Word for word, set down the lines from the one that contains "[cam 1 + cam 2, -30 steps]" through the final line of the data; no pictures belong in the copy.

DATA EXTRACT:
━━━━
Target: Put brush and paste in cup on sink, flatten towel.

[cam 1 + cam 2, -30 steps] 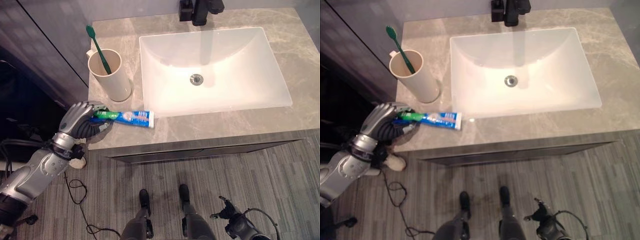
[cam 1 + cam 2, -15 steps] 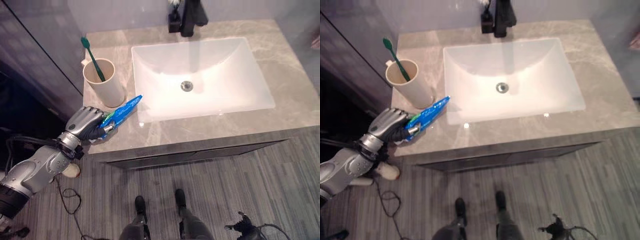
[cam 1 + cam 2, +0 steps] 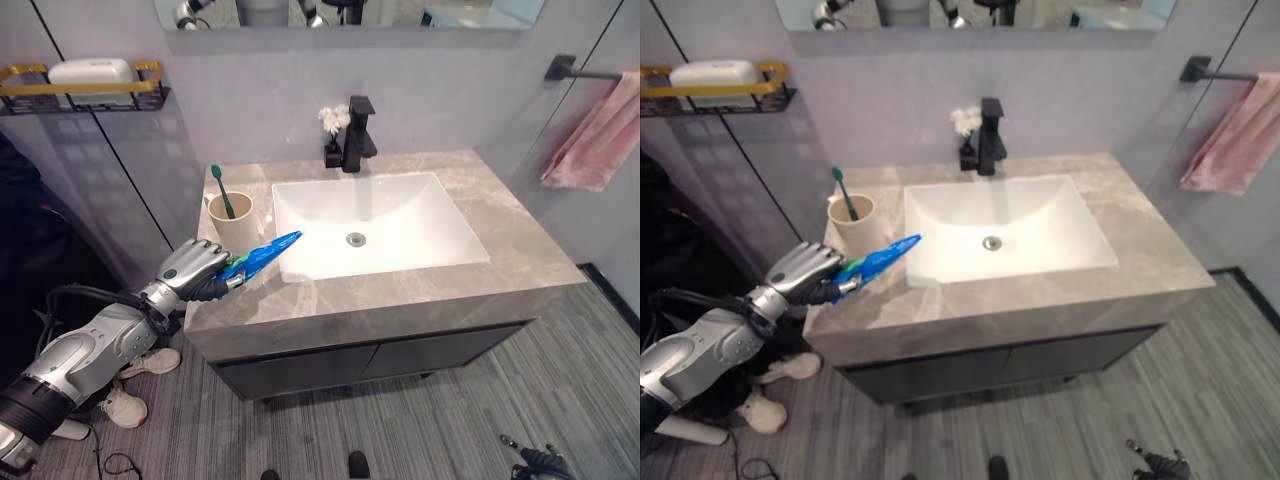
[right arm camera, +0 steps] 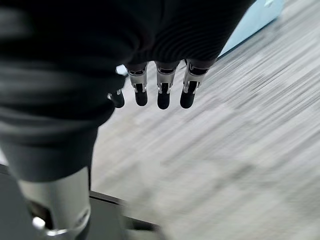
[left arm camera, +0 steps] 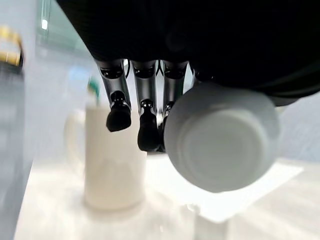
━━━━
EXPECTED ANSWER:
[cam 1 + cam 2, -30 steps] 
[cam 1 + cam 2, -15 steps] 
[cam 1 + cam 2, +0 steps] 
[right arm camera, +0 steps] 
[left arm camera, +0 steps] 

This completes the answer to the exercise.